■ WHAT NEEDS TO BE DONE: Each line holding the word "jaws" must appear in the answer, copied from the entries.

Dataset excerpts
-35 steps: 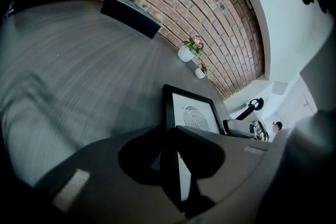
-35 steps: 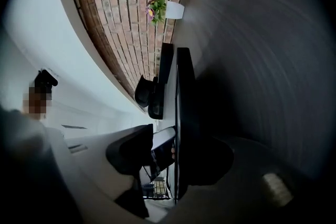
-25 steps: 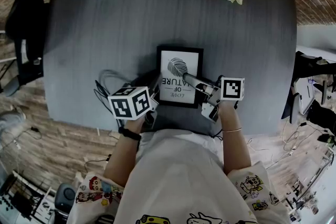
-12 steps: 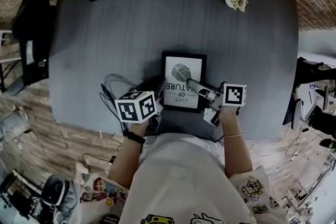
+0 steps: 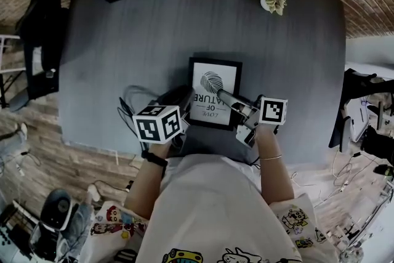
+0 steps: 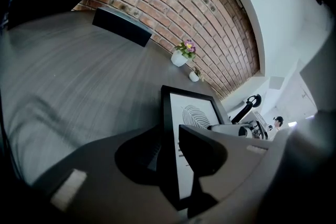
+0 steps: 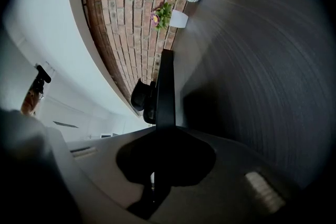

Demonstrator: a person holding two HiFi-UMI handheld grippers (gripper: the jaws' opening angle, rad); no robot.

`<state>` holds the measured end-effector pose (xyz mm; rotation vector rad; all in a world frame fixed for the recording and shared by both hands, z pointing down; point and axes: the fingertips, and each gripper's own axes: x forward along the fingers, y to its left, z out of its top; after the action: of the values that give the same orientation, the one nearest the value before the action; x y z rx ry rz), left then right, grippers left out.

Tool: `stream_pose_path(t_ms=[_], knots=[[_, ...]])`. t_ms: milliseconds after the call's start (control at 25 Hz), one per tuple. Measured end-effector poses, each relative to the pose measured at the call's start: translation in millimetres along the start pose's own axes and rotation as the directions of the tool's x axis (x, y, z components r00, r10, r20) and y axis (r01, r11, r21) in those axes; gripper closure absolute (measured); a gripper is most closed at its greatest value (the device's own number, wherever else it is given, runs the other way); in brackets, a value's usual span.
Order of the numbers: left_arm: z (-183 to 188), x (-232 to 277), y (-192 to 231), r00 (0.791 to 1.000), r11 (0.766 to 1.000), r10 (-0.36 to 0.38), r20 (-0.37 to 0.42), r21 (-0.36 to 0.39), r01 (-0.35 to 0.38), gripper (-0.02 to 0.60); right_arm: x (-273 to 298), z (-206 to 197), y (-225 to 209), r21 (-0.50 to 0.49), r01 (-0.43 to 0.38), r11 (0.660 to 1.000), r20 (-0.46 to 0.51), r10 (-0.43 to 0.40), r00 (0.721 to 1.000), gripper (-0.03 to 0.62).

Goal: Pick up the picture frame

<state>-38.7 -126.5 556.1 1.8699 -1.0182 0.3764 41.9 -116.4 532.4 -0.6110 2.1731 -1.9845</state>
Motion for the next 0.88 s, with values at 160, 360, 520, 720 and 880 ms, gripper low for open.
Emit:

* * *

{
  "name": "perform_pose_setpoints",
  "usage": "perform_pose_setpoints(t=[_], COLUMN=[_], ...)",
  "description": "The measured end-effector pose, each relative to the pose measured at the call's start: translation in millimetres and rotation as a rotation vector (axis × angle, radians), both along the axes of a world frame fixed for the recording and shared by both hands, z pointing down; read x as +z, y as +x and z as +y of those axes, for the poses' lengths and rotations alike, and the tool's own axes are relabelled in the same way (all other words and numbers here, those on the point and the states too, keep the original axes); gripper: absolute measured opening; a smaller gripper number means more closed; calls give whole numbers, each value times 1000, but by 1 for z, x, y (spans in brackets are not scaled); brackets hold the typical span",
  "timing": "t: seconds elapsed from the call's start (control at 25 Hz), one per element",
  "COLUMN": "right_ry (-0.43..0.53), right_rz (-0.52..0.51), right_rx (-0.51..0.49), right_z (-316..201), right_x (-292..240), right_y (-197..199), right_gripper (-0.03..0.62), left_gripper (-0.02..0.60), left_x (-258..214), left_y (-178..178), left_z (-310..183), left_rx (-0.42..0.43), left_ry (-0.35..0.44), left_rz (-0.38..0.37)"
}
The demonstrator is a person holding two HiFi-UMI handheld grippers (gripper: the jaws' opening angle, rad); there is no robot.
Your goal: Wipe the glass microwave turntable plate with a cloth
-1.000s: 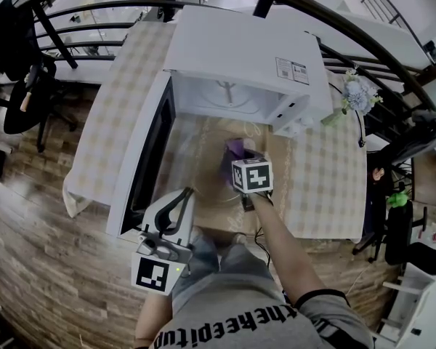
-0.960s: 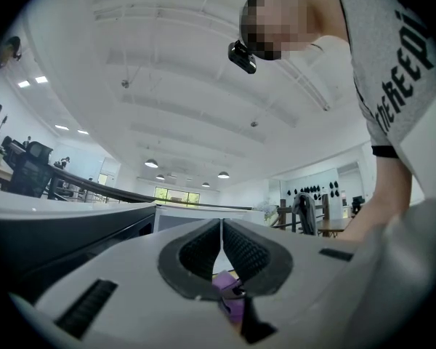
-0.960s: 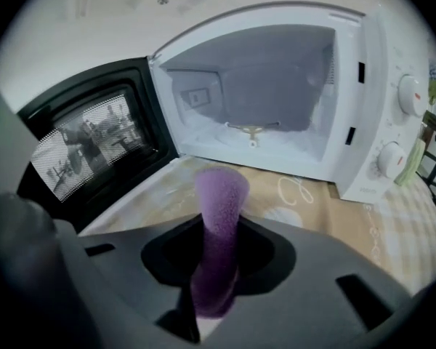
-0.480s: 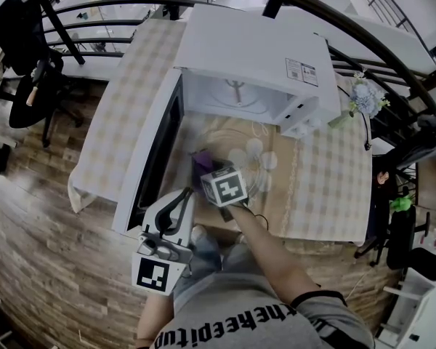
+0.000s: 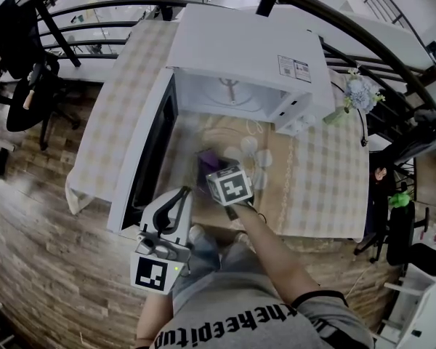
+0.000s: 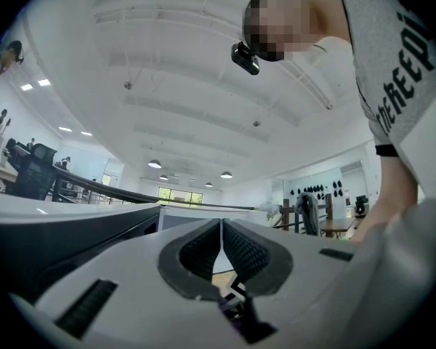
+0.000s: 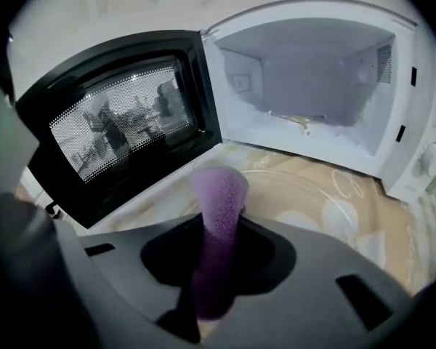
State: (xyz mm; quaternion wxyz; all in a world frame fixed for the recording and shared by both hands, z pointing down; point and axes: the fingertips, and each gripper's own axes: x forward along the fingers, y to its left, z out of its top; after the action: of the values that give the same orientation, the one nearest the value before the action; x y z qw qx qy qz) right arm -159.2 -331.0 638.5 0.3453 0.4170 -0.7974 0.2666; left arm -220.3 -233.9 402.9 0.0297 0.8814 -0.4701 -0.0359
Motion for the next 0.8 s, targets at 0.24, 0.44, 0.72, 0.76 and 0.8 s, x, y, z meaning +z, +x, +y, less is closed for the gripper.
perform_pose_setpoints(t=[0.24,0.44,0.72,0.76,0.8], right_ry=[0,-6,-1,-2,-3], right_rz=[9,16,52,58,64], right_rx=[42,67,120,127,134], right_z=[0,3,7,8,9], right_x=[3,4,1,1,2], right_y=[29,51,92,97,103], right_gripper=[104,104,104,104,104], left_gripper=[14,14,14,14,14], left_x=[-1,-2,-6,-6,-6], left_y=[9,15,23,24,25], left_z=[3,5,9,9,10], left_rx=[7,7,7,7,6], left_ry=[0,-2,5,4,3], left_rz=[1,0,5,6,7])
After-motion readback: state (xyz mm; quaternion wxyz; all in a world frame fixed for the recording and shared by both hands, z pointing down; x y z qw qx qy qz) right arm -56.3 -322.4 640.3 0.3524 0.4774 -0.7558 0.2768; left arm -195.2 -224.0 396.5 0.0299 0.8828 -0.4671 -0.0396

■ EXPECTED ANSWER:
Demonstrator: a person holding two HiFi-UMI handheld grippers (gripper: the jaws' opening angle, rad); no robot.
The demonstrator is a person holding two HiFi-UMI handheld grippers (gripper: the jaws' opening angle, rad); there is no robot.

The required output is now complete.